> _How to complete this task_:
Exactly how many lines in this material contain the string "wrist"? Reply with the number alone.

> _Supplied information_:
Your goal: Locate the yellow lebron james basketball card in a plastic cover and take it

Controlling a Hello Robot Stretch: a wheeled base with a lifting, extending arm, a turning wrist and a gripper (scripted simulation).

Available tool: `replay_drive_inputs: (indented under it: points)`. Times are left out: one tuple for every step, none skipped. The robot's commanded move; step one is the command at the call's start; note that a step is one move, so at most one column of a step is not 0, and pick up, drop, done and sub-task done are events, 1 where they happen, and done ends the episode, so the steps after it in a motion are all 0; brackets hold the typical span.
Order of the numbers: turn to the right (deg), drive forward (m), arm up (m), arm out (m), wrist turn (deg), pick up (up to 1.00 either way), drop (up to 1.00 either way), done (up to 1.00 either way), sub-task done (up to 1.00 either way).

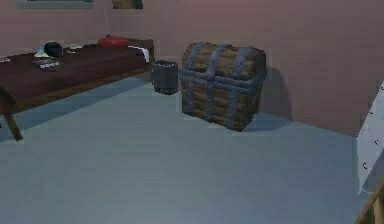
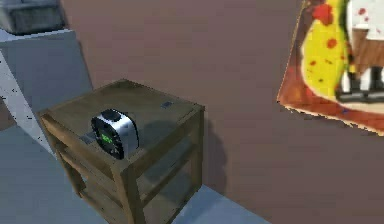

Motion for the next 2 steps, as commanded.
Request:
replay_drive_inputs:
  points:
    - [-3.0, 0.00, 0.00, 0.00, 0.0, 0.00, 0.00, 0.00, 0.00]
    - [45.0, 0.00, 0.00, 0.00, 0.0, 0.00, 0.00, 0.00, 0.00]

> _Exercise solution_:
2